───── Source records ─────

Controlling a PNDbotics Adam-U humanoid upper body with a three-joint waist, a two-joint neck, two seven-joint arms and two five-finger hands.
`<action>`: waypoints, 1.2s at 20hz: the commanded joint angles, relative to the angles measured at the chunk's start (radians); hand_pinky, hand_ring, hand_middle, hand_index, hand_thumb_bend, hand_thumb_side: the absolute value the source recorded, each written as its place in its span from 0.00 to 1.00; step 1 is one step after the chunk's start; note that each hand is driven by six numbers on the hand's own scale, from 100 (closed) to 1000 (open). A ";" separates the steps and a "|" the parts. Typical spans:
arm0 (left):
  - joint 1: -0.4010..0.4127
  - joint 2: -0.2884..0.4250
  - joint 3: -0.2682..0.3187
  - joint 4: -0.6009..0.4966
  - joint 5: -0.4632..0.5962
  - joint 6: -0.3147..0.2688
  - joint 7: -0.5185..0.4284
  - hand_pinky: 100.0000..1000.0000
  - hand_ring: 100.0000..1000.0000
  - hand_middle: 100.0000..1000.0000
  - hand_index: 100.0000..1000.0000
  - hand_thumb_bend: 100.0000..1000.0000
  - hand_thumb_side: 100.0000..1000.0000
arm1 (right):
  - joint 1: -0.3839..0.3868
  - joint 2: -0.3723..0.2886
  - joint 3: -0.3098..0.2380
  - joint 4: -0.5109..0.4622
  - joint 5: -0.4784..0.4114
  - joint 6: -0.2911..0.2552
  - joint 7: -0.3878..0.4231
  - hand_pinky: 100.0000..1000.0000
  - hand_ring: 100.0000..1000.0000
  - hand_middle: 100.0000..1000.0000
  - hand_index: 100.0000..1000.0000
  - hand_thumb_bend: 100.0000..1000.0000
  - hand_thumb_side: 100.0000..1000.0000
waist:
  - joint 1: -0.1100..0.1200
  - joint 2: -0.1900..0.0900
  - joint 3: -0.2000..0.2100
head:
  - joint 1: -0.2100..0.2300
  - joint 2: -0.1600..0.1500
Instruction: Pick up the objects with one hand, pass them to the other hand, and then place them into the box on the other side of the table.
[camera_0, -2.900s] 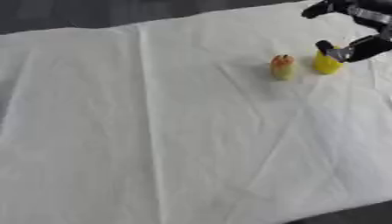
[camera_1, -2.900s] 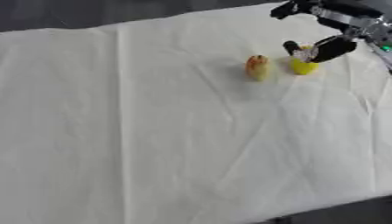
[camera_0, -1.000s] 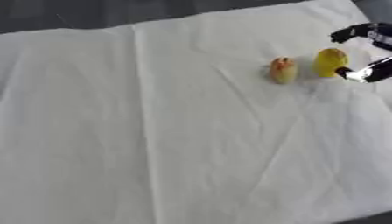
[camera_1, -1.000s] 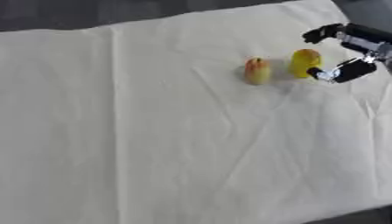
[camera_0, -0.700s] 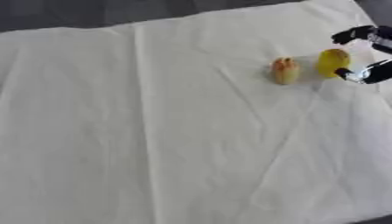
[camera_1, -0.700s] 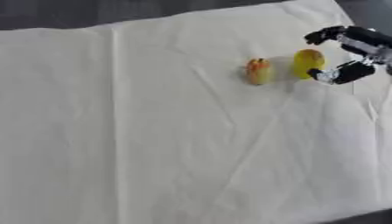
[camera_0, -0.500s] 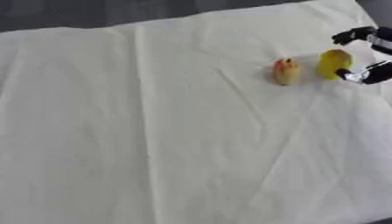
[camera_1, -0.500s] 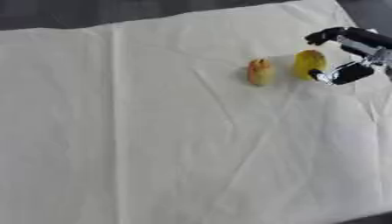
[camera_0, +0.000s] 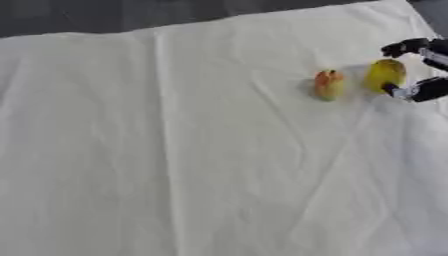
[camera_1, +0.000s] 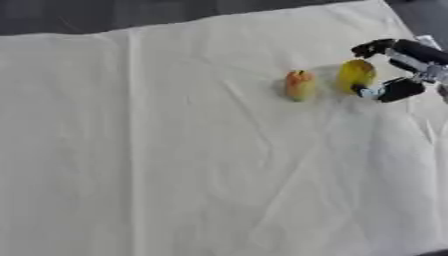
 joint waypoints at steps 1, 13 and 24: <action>-0.016 0.042 0.014 -0.016 -0.006 -0.002 -0.002 0.78 0.67 0.68 0.75 0.00 0.70 | -0.001 -0.031 -0.018 0.007 0.022 0.008 -0.017 0.93 0.84 0.80 0.92 0.22 0.34 | -0.012 -0.002 -0.001 | 0.000 -0.015; -0.012 0.042 0.012 -0.019 -0.009 -0.003 -0.005 0.79 0.67 0.68 0.75 0.00 0.69 | 0.000 -0.025 -0.012 0.015 0.037 0.017 -0.018 0.92 0.81 0.71 0.83 0.11 0.32 | -0.010 -0.001 -0.003 | 0.003 -0.012; -0.012 0.040 0.014 -0.023 -0.015 -0.002 -0.004 0.79 0.67 0.68 0.75 0.00 0.69 | 0.001 -0.018 -0.007 -0.004 -0.081 0.086 -0.124 0.88 0.69 0.41 0.57 0.00 0.11 | -0.011 0.002 0.001 | -0.002 -0.015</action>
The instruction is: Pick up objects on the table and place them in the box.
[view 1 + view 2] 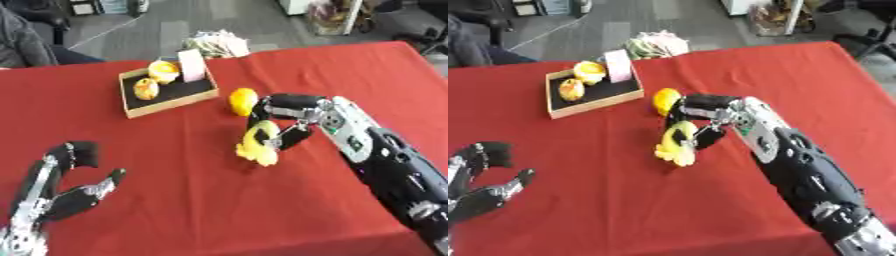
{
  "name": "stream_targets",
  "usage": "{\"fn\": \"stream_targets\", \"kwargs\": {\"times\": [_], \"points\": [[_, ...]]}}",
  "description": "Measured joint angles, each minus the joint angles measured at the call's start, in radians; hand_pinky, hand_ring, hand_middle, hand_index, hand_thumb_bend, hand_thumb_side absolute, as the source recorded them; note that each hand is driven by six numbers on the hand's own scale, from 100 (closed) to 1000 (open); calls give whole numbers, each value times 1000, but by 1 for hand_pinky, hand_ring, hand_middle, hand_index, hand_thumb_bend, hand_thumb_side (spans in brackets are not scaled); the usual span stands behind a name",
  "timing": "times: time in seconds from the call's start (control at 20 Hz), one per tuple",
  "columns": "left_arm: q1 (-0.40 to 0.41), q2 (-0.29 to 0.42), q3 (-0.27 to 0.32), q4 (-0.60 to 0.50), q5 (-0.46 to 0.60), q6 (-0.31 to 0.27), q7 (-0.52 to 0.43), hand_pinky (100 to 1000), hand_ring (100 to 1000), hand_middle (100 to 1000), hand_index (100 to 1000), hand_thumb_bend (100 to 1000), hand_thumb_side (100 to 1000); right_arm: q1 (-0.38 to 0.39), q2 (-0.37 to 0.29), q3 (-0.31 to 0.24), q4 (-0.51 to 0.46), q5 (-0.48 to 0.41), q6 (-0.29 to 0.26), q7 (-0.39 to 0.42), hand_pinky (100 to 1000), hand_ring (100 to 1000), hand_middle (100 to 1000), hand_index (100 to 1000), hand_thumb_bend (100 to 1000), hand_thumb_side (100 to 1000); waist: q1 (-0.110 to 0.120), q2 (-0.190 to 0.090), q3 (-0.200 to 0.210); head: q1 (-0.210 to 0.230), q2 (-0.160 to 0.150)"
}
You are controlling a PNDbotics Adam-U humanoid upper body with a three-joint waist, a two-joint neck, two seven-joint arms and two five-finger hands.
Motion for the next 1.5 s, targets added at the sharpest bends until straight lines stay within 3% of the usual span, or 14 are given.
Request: {"fn": "stream_targets", "kwargs": {"times": [0.45, 0.8, 0.9, 1.15, 1.5], "points": [[-1, -24, -20, -1, 7, -5, -17, 738, 569, 545, 693, 588, 222, -105, 61, -100, 138, -9, 94, -120, 662, 485, 370, 457, 100, 100, 0, -1, 90, -42, 0], [-39, -42, -48, -1, 14, -17, -45, 738, 570, 545, 692, 590, 222, -188, 136, -187, 281, 69, 185, -223, 660, 497, 392, 480, 100, 100, 0, 0, 191, -116, -7], [-53, -45, -54, -1, 14, -21, -53, 738, 570, 545, 692, 590, 222, -207, 147, -202, 297, 98, 211, -254, 660, 503, 405, 494, 100, 100, 0, 14, 216, -143, -19], [-82, -58, -67, -2, 15, -27, -67, 738, 569, 544, 692, 572, 224, -221, 161, -232, 308, 179, 286, -336, 664, 525, 450, 538, 131, 100, -1, 28, 265, -196, -39], [-90, -59, -74, -2, 15, -27, -74, 737, 569, 544, 691, 553, 228, -212, 177, -217, 316, 300, 363, -458, 681, 580, 533, 631, 220, 100, -3, 32, 283, -223, -46]]}}
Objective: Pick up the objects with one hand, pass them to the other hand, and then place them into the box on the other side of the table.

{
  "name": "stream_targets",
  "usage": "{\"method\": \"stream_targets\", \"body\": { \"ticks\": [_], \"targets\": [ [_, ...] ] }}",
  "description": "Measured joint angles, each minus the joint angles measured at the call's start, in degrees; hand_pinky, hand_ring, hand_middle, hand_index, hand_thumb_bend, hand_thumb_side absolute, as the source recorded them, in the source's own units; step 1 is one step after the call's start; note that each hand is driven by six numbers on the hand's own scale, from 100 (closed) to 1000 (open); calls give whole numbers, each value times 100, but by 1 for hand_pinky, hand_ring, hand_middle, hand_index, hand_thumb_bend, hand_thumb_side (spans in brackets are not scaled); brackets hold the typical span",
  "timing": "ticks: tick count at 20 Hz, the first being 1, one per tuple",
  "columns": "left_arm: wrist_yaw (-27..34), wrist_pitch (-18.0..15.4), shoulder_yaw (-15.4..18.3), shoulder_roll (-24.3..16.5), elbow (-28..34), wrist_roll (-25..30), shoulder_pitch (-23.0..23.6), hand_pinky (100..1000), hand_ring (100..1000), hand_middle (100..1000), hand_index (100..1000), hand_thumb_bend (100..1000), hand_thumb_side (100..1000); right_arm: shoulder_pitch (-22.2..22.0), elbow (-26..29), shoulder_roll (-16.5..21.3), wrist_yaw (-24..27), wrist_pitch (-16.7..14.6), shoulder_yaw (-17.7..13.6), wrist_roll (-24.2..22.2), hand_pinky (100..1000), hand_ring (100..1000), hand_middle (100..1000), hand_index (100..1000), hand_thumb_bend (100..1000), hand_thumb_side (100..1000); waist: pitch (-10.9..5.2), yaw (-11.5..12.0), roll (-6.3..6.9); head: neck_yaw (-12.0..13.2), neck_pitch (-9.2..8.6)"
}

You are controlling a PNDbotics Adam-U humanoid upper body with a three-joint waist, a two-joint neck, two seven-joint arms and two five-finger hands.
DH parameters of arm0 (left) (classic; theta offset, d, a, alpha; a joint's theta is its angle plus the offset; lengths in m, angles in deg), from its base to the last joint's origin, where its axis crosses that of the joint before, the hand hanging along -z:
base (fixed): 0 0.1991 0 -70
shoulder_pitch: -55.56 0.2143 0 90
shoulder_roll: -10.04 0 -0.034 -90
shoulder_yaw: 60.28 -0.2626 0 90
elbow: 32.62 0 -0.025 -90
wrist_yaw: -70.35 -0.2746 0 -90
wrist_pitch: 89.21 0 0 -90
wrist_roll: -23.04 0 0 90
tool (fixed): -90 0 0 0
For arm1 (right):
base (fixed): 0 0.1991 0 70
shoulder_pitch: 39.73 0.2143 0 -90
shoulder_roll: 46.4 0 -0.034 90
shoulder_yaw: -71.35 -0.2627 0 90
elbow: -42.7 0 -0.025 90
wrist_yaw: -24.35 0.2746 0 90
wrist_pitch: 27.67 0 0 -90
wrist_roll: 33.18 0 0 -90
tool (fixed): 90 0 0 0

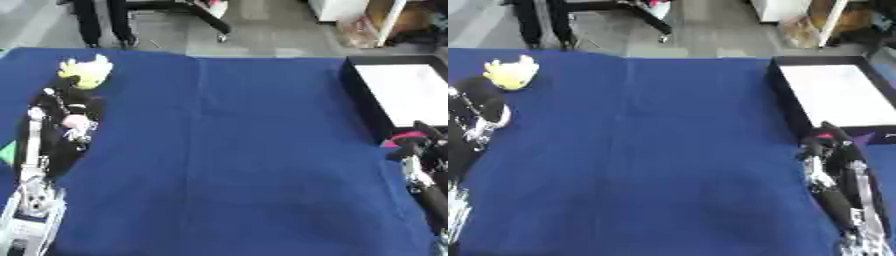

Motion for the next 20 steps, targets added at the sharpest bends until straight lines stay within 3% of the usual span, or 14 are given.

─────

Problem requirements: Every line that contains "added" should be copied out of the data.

Output of the exercise:
Motion for the next 1.5 s, targets added at the sharpest bends until straight lines stay within 3% of the usual span, or 14 are given.
Motion for the next 20 steps, targets added at the sharpest bends until straight lines stay within 3% of the usual span, or 14 are given.

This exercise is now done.